Certains Français ont ainsi découvert qu’il était possible de déshériter ses enfants aux Etats-Unis, mais aussi d’hériter en Amérique quand on est Français… « En droit français, la réserve héréditaire garantie les trois-quarts du patrimoine du défunt aux enfants, à parts égales, rappelle Pierre Hourcade. Mais aux États-Unis, on fait ce qu’on veut dans son testament, c’est la liberté absolue. Cette affaire, c’est un choc juridique et culturel. Ce principe de droit français est presque millénaire. On peut se demander pourquoi il est encore en vigueur mais il a aussi pour fonction de protéger les enfants. »
Là où ça se corse, c’est que le tribunal français, de Nanterre en l’occurrence, pourrait donc choisir d’appliquer le droit californien « tant qu’il n’est pas contraire à l’ordre public international », explique Pierre Hourcade. Si tel est le cas, l’affaire s’arrêtera là. Sinon, le feuilleton continuera. Très longtemps… « Après le jugement, il y aura les recours. Imaginons que Laura et David obtiennent un beau jugement en leur faveur, il faudra ensuite qu’ils aillent le faire valoir aux Etats-Unis. Et pour faire sortir de l’argent d’un trust, bon courage… C’est presque impossible. »
« Un ovni pour le droit français »
Et oui, parce qu’en plus des questions d’héritage et de compétence de tribunal, l’affaire Johnny a aussi l’occasion d’entendre parler de trust et de trustee. « Un trust est un ovni pour le droit français, explique Pierre Hourcade. Il s’agit d’une entité juridique destinée à recevoir des biens. En somme, c’est un coffre-fort. Un trust est géré par un trustee au bénéfice d’un tiers. C’est tout à fait légal, ce n’est pas de l’évasion fiscale, même si le fonctionnement d’un trust est très opaque. » L’avocat constate d’ailleurs que la première procédure de l’affaire a été un référé, (tiens, tiens, encore un concept juridique rendu populaire grâce à Johnny), c’est-à-dire une procédure en urgence, pour que les droits de Johnny ne soient plus versés au trust : « Ce qui a motivé ce référé, c’est précisément que si l’argent intègre le trust, il y a de grandes chances que personne, à part les bénéficiaires du trust, ne le revoit jamais. »

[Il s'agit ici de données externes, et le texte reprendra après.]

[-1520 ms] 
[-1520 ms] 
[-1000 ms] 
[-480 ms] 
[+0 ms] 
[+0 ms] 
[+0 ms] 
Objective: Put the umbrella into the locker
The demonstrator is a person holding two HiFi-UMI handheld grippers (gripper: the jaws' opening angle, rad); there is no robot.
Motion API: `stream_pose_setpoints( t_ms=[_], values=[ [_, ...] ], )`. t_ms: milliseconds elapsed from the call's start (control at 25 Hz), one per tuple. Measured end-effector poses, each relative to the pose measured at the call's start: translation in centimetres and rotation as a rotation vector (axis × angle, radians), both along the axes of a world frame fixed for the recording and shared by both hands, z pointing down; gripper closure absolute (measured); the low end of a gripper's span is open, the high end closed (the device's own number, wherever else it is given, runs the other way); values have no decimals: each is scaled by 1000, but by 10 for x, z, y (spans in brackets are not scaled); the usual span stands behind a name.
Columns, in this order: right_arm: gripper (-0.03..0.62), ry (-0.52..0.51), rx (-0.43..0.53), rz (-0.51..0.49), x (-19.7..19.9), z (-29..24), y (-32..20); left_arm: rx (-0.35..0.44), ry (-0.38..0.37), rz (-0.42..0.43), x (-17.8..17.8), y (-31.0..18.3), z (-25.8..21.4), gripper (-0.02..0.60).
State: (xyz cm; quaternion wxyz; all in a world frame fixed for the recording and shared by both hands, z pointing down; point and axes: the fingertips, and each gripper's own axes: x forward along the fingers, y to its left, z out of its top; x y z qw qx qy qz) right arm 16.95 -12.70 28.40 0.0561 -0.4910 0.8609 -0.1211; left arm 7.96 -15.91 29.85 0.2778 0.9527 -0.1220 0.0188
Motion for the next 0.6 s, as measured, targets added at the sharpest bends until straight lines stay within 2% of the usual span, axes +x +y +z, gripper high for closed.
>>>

Si Pierre Hourcade ne préfère pas se prononcer sur une possible issue du procès, l’un de ses collègues se mouille un peu plus, quoique anonymement : « Tout est en place pour qu’un accord soit trouvé. Chaque partie a beaucoup à perdre et pas grand-chose à gagner. La démission du trustee, en l’occurrence Bank of America, complique les choses parce qu’il va falloir trouver un nouveau trustee, une personne morale au capital suffisant pour gérer ce trust, en somme une autre grande banque internationale, qui soit d’accord pour s’embarquer dans une succession de procédures très coûteuses en France et en Californie. Il y a de fortes chances que ce trustee accepte à condition qu’un accord préalable soit trouvé. De leur côté, Laura et David ne peuvent remporter qu’une victoire symbolique en justice. Et encore, dans de longs mois, mais ne toucheront pas de grosses parts d’héritage puisque l’essentiel du patrimoine est à l’abri, dans le trust. »
En attendant un tel dénouement, les Français auront à nouveau rendez-vous au tribunal pour suivre le feuilleton, et prendre quelques cours de droit au passage.